Create and empty virtual machine

Now, you have to create and empty virtual machine. And empty machine boots from the iPXE network boot firmware client integrated in KVM. This is a snapshot of a vm booting process:

../_images/opengnsys_boot_pxe.png

NAT adaptation

Now, we have detected that TFTP doesn’t work with the default KVM NAT configuration. You have to add support for it. This document explain it: https://beaveryoga.wordpress.com/2016/12/10/iptables-and-tftp-howto/

Create the virtual machine in the Opengnsys console

We have to create the support configuration to this virtual PC in the Opengnsys console.

The virtual machine runs inside a NATed network, usually with a 192.168.122.0/24 IP address. Then, these vms uses the Ravada server as gateway. We have to create an new classroom with the NAT configuration to allow opengnsys to assign correctly the network mask and the gateway. This is the ravada-classroom configuration:

../_images/opengnsys_ravada_classroom.png
  • gateway: 192.168.122.1 (KVM NAT default gateway)
  • netmask: 255.255.255.0 (KVM NAT default netmask)
  • IP multicast: your multicast group
  • Menu: your page menu
  • Repository: your image repository

Now, we have to create a computer inside your ravada classroom that is your virtual machine. Copy the MAC address of your empty machine:

../_images/opengnsys_computer.png

And now, re-generate the TFTPBOOT files:

../_images/opengnsys_generate_tftpboot.png

In this example, we have assigned the new PC to the ogAdmin group.

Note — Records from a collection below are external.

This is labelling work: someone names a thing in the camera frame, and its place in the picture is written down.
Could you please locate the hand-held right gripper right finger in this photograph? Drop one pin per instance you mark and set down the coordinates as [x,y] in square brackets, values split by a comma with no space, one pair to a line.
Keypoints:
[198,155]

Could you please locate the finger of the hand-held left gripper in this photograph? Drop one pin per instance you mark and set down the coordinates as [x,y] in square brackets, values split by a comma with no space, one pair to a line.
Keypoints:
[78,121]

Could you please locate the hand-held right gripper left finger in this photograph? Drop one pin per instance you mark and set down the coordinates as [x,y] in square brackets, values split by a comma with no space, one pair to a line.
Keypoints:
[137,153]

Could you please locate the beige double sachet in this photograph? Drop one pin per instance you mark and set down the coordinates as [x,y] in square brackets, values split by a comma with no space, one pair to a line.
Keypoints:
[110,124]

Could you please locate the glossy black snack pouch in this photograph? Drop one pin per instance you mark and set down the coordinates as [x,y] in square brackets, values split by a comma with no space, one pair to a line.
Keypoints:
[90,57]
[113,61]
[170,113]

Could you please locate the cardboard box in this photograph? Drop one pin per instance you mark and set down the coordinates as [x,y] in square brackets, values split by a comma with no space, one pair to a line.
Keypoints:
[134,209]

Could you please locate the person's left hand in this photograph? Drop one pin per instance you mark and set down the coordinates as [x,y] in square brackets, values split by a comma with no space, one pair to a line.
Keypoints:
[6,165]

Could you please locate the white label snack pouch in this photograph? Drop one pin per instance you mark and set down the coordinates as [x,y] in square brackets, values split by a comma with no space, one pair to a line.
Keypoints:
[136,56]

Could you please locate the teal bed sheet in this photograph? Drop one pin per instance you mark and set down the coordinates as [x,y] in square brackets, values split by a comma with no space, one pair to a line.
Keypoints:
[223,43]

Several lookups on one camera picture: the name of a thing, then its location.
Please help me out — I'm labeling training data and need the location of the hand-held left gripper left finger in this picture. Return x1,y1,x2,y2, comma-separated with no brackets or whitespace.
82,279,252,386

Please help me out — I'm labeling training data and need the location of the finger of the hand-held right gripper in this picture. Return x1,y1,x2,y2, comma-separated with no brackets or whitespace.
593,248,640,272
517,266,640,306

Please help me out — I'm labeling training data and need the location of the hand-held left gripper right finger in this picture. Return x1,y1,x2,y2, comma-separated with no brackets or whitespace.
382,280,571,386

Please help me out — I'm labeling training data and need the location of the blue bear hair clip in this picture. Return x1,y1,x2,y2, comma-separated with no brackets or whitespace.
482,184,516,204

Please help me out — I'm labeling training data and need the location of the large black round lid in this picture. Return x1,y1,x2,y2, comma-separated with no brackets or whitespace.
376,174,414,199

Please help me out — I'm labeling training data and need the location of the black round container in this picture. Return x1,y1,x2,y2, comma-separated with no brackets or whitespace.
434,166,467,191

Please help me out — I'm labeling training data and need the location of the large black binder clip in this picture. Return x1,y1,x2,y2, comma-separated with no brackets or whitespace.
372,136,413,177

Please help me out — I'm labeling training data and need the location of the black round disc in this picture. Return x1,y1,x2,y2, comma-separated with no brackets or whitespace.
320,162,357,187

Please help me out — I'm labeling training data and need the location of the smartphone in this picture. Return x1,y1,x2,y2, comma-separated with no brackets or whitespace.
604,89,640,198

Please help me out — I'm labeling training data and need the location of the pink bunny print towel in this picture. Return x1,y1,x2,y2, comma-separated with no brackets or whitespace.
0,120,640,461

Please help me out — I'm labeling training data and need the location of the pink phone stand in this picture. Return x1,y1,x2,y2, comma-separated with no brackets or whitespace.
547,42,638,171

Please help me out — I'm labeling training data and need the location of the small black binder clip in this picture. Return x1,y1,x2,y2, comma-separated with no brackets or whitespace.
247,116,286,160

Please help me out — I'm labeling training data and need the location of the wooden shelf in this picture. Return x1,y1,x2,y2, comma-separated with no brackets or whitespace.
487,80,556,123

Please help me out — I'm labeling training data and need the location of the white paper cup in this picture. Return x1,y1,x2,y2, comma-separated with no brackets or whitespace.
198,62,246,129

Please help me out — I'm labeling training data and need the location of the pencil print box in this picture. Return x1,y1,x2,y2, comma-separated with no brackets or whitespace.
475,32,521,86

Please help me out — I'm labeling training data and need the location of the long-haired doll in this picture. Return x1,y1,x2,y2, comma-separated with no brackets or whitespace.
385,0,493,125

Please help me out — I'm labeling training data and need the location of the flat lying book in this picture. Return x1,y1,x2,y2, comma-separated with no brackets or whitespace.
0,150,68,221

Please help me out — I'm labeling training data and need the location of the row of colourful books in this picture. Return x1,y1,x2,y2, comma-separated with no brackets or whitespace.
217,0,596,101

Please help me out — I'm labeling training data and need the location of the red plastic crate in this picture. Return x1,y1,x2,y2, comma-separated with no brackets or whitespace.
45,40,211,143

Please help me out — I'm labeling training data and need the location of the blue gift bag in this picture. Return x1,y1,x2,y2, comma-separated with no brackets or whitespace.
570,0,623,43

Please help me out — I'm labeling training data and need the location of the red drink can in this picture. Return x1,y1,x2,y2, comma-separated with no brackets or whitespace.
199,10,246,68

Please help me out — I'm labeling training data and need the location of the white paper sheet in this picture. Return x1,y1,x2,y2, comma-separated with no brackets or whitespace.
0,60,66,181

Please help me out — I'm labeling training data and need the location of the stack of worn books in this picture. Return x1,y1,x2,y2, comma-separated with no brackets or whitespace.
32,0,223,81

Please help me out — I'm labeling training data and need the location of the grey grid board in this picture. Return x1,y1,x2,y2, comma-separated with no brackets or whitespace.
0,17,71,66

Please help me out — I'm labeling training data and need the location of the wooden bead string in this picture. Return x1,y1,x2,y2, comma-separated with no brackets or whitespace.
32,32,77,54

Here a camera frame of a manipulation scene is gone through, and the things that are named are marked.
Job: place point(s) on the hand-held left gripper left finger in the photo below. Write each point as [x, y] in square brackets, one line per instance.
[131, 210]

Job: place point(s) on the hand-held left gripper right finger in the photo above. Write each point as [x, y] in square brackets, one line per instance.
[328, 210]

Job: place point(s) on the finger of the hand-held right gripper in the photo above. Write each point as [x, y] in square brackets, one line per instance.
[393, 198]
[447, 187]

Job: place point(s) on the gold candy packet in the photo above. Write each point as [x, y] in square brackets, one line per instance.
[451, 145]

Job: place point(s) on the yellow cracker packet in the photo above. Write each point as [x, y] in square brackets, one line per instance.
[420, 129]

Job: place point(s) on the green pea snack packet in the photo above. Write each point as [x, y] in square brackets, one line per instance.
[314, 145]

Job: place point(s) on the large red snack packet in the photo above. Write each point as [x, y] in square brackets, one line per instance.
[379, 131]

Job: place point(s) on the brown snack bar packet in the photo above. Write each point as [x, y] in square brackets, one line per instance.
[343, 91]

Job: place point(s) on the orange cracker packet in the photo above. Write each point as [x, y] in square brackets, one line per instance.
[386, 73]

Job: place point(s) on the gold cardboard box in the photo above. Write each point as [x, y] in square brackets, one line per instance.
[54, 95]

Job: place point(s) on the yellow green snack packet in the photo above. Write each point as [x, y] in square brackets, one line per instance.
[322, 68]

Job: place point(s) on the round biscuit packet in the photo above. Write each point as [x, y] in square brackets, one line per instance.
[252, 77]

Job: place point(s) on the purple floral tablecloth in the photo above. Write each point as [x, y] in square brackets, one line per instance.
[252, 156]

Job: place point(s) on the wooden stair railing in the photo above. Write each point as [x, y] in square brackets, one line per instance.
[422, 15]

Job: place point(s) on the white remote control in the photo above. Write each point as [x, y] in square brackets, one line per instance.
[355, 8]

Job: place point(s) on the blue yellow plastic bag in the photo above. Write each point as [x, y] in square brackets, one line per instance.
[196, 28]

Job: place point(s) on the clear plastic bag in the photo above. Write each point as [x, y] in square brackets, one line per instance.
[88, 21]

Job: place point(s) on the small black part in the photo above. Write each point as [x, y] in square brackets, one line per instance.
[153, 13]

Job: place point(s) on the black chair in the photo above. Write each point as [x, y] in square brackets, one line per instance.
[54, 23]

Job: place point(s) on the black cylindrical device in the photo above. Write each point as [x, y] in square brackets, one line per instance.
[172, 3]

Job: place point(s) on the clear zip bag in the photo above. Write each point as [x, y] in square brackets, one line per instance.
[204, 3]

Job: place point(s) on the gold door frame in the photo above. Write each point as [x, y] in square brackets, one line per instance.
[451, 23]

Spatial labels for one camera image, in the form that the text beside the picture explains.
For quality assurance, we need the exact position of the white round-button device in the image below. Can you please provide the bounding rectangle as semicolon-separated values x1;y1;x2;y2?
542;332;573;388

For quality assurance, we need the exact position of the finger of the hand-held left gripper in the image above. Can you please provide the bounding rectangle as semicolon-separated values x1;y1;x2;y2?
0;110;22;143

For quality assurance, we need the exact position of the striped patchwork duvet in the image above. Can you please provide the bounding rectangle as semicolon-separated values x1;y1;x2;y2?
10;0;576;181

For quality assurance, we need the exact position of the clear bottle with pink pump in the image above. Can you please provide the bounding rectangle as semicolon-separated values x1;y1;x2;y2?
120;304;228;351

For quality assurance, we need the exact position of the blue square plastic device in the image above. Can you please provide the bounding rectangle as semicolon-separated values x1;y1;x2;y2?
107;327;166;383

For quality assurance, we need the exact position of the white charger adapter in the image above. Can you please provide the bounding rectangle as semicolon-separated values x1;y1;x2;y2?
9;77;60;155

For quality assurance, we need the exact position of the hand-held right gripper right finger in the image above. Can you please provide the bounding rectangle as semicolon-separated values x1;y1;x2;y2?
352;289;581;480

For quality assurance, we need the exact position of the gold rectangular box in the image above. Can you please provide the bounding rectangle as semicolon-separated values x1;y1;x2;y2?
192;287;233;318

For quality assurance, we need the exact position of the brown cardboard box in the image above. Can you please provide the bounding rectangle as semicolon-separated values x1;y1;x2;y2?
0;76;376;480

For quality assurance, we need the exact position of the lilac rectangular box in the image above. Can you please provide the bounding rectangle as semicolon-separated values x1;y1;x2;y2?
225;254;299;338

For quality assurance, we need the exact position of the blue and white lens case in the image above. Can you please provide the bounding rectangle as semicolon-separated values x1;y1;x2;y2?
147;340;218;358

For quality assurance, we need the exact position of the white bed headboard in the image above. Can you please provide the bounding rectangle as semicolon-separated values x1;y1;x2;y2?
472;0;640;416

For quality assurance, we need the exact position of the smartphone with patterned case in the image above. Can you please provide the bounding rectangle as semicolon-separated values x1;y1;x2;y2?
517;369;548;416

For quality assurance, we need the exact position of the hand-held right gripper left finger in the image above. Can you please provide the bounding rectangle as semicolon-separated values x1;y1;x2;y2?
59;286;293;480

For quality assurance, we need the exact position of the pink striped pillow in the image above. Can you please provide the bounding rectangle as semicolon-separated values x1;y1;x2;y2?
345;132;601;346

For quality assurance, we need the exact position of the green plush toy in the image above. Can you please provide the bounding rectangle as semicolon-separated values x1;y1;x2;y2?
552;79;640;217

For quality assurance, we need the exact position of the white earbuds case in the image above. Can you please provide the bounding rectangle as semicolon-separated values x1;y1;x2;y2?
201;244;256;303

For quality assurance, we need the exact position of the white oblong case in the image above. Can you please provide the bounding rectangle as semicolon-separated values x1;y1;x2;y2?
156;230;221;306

Now, you can boot the empty machine:

We have detected that the new machine boots, but it hangs just when the menu had to appear. After debugging, we have detected that the virtual machine don’t have access to the http server with the menus. This a problem with routing. We have resolved creating a fake computer with the IP and MAC address of the KVM external NAT:

docs/images/opengnsys_fake_computer.png

Parameters: * IP: external NAT address of your RAVADA system * MAC: external MAC address of your RAVADA system

This is our standard menu:

../_images/opengnsys_menu.png

Now, you can boot your standard images in a virtual environment of Ravada. You have to be sure that your images have support to run in a virtualized system. In Linux images, the kernel have support /dev/vda devices. In Windows systems, you have to add the virtio drivers.

Special script adaptation

Our images boots ok, but our opengnsys instance doesn’t detect the virtual disk. The problem was in our system, wich is very old (v1.0.5). To add support to detect /dev/vda devices, we have patched the /opt/opengnsys/client/lib/engine/bin/Disk.lib library:

# Listar dispositivo para los discos duros (tipos: 3=hd, 8=sd 253=vda). inLab 2018 ALLDISKS=$(awk ‘($1==3 || $1==8 || $1==253) && $4!~/[0-9]/ {printf “/dev/%s “,$4}’ /proc/partitions) VOLGROUPS=$(vgs -a –noheadings 2>/dev/null | awk ‘{printf “/dev/%s “,$1}’) ALLDISKS=”$ALLDISKS $VOLGROUPS”

This patch adds vda disk detection to the ogDiskToDev function. (minor 253 -> vda devices). This problem was fixed in later versions.